**Records shown:**
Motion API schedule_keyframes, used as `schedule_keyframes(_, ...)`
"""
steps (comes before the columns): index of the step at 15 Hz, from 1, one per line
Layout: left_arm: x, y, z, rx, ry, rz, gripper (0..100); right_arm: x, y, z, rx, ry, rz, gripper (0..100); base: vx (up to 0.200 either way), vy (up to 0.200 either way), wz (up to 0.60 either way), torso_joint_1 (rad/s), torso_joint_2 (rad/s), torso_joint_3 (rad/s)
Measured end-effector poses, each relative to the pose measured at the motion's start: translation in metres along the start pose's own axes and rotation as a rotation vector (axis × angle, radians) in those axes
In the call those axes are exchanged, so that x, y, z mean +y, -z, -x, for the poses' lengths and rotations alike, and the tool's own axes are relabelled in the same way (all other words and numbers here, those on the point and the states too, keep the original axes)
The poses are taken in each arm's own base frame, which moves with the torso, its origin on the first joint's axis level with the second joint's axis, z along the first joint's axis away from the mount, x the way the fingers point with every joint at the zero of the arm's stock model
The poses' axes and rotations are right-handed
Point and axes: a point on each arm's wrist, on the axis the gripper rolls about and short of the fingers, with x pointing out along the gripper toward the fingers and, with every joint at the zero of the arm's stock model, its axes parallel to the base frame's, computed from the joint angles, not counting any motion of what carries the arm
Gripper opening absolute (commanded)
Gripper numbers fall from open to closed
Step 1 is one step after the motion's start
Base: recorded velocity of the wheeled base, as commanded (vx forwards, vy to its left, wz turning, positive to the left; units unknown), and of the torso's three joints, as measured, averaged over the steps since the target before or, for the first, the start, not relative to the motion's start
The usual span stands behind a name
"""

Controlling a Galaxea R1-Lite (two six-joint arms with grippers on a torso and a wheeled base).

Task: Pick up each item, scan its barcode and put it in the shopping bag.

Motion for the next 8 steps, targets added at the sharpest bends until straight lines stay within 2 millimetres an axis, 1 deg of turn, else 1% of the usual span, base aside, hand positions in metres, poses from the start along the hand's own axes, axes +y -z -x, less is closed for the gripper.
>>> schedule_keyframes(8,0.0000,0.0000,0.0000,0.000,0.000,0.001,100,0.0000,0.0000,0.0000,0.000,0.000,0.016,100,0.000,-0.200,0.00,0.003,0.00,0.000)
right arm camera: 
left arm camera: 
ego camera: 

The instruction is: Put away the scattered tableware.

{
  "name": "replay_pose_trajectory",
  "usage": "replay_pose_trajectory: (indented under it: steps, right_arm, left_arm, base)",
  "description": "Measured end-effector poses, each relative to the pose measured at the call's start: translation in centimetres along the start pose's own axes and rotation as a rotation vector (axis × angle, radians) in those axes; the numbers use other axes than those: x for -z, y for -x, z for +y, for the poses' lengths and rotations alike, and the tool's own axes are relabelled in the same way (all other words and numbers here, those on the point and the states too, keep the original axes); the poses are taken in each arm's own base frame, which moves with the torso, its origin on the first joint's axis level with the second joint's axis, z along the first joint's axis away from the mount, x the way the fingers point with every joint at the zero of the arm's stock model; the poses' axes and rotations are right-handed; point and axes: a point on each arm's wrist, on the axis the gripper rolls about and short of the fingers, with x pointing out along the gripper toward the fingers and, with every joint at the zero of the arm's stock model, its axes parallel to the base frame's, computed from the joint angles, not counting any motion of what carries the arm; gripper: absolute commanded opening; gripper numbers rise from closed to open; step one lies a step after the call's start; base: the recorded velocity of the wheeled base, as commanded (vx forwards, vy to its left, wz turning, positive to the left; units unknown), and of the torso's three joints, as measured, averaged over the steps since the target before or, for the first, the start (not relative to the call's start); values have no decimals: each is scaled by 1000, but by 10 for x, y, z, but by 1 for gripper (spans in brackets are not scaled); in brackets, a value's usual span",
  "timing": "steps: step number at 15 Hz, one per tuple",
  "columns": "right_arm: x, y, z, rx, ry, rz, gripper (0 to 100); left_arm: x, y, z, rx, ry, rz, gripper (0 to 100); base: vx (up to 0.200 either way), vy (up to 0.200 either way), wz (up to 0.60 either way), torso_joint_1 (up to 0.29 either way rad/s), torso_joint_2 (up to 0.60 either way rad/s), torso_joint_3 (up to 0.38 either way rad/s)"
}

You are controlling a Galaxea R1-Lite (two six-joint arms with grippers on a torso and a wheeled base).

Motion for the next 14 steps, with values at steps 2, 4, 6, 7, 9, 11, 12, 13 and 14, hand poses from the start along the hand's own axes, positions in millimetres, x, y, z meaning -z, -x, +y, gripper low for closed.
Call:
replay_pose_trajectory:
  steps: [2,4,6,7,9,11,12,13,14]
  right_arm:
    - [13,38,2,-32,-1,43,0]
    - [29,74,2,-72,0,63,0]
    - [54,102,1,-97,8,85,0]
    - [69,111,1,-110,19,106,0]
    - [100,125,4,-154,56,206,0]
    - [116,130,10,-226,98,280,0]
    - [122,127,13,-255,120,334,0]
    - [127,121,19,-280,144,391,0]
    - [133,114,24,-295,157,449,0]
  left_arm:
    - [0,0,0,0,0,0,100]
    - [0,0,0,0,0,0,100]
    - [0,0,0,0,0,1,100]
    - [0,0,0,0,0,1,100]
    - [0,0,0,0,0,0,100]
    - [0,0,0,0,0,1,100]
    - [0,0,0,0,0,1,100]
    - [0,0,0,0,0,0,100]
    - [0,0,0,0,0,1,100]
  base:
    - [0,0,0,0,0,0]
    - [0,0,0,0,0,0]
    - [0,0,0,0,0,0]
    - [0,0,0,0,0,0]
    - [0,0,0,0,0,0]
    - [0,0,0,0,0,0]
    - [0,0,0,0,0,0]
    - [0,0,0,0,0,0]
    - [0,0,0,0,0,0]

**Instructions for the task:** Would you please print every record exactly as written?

**Solved problem:**
Motion API schedule_keyframes, used as `schedule_keyframes(_, ...)`
"""
steps (comes before the columns): index of the step at 15 Hz, from 1, one per line
Layout: left_arm: x, y, z, rx, ry, rz, gripper (0..100); right_arm: x, y, z, rx, ry, rz, gripper (0..100); base: vx (up to 0.200 either way), vy (up to 0.200 either way), wz (up to 0.60 either way), torso_joint_1 (rad/s), torso_joint_2 (rad/s), torso_joint_3 (rad/s)
Measured end-effector poses, each relative to the pose measured at the motion's start: translation in metres along the start pose's own axes and rotation as a rotation vector (axis × angle, radians) in those axes
In the call those axes are exchanged, so that x, y, z mean +y, -z, -x, for the poses' lengths and rotations alike, and the tool's own axes are relabelled in the same way (all other words and numbers here, those on the point and the states too, keep the original axes)
The poses are taken in each arm's own base frame, which moves with the torso, its origin on the first joint's axis level with the second joint's axis, z along the first joint's axis away from the mount, x the way the fingers point with every joint at the zero of the arm's stock model
The poses' axes and rotations are right-handed
Point and axes: a point on each arm's wrist, on the axis the gripper rolls about and short of the fingers, with x pointing out along the gripper toward the fingers and, with every joint at the zero of the arm's stock model, its axes parallel to the base frame's, computed from the joint angles, not counting any motion of what carries the arm
Gripper opening absolute (commanded)
Gripper numbers fall from open to closed
Step 1 is one step after the motion's start
Base: recorded velocity of the wheeled base, as commanded (vx forwards, vy to its left, wz turning, positive to the left; units unknown), and of the torso's three joints, as measured, averaged over the steps since the target before or, for the first, the start, not relative to the motion's start
The usual span stands behind a name
"""

Controlling a Galaxea R1-Lite (two six-joint arms with grippers on a torso and a wheeled base).

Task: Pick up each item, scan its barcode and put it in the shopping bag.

Motion for the next 8 steps, targets added at the sharpest bends until straight lines stay within 2 millimetres an axis, 1 deg of turn, else 1% of the usual span, base aside, hand positions in metres, poses from the start along the hand's own axes, axes +y -z -x, less is closed for the gripper.
>>> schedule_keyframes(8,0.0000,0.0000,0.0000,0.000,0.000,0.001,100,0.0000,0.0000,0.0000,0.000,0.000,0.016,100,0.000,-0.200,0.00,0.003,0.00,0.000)
right arm camera: 
left arm camera: 
ego camera: 

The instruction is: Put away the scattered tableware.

{
  "name": "replay_pose_trajectory",
  "usage": "replay_pose_trajectory: (indented under it: steps, right_arm, left_arm, base)",
  "description": "Measured end-effector poses, each relative to the pose measured at the call's start: translation in centimetres along the start pose's own axes and rotation as a rotation vector (axis × angle, radians) in those axes; the numbers use other axes than those: x for -z, y for -x, z for +y, for the poses' lengths and rotations alike, and the tool's own axes are relabelled in the same way (all other words and numbers here, those on the point and the states too, keep the original axes); the poses are taken in each arm's own base frame, which moves with the torso, its origin on the first joint's axis level with the second joint's axis, z along the first joint's axis away from the mount, x the way the fingers point with every joint at the zero of the arm's stock model; the poses' axes and rotations are right-handed; point and axes: a point on each arm's wrist, on the axis the gripper rolls about and short of the fingers, with x pointing out along the gripper toward the fingers and, with every joint at the zero of the arm's stock model, its axes parallel to the base frame's, computed from the joint angles, not counting any motion of what carries the arm; gripper: absolute commanded opening; gripper numbers rise from closed to open; step one lies a step after the call's start; base: the recorded velocity of the wheeled base, as commanded (vx forwards, vy to its left, wz turning, positive to the left; units unknown), and of the torso's three joints, as measured, averaged over the steps since the target before or, for the first, the start (not relative to the call's start); values have no decimals: each is scaled by 1000, but by 10 for x, y, z, but by 1 for gripper (spans in brackets are not scaled); in brackets, a value's usual span",
  "timing": "steps: step number at 15 Hz, one per tuple",
  "columns": "right_arm: x, y, z, rx, ry, rz, gripper (0 to 100); left_arm: x, y, z, rx, ry, rz, gripper (0 to 100); base: vx (up to 0.200 either way), vy (up to 0.200 either way), wz (up to 0.60 either way), torso_joint_1 (up to 0.29 either way rad/s), torso_joint_2 (up to 0.60 either way rad/s), torso_joint_3 (up to 0.38 either way rad/s)"
}

You are controlling a Galaxea R1-Lite (two six-joint arms with grippers on a torso and a wheeled base).

Motion for the next 14 steps, with values at steps 2, 4, 6, 7, 9, 11, 12, 13 and 14, hand poses from the start along the hand's own axes, positions in millimetres, x, y, z meaning -z, -x, +y, gripper low for closed.
Call:
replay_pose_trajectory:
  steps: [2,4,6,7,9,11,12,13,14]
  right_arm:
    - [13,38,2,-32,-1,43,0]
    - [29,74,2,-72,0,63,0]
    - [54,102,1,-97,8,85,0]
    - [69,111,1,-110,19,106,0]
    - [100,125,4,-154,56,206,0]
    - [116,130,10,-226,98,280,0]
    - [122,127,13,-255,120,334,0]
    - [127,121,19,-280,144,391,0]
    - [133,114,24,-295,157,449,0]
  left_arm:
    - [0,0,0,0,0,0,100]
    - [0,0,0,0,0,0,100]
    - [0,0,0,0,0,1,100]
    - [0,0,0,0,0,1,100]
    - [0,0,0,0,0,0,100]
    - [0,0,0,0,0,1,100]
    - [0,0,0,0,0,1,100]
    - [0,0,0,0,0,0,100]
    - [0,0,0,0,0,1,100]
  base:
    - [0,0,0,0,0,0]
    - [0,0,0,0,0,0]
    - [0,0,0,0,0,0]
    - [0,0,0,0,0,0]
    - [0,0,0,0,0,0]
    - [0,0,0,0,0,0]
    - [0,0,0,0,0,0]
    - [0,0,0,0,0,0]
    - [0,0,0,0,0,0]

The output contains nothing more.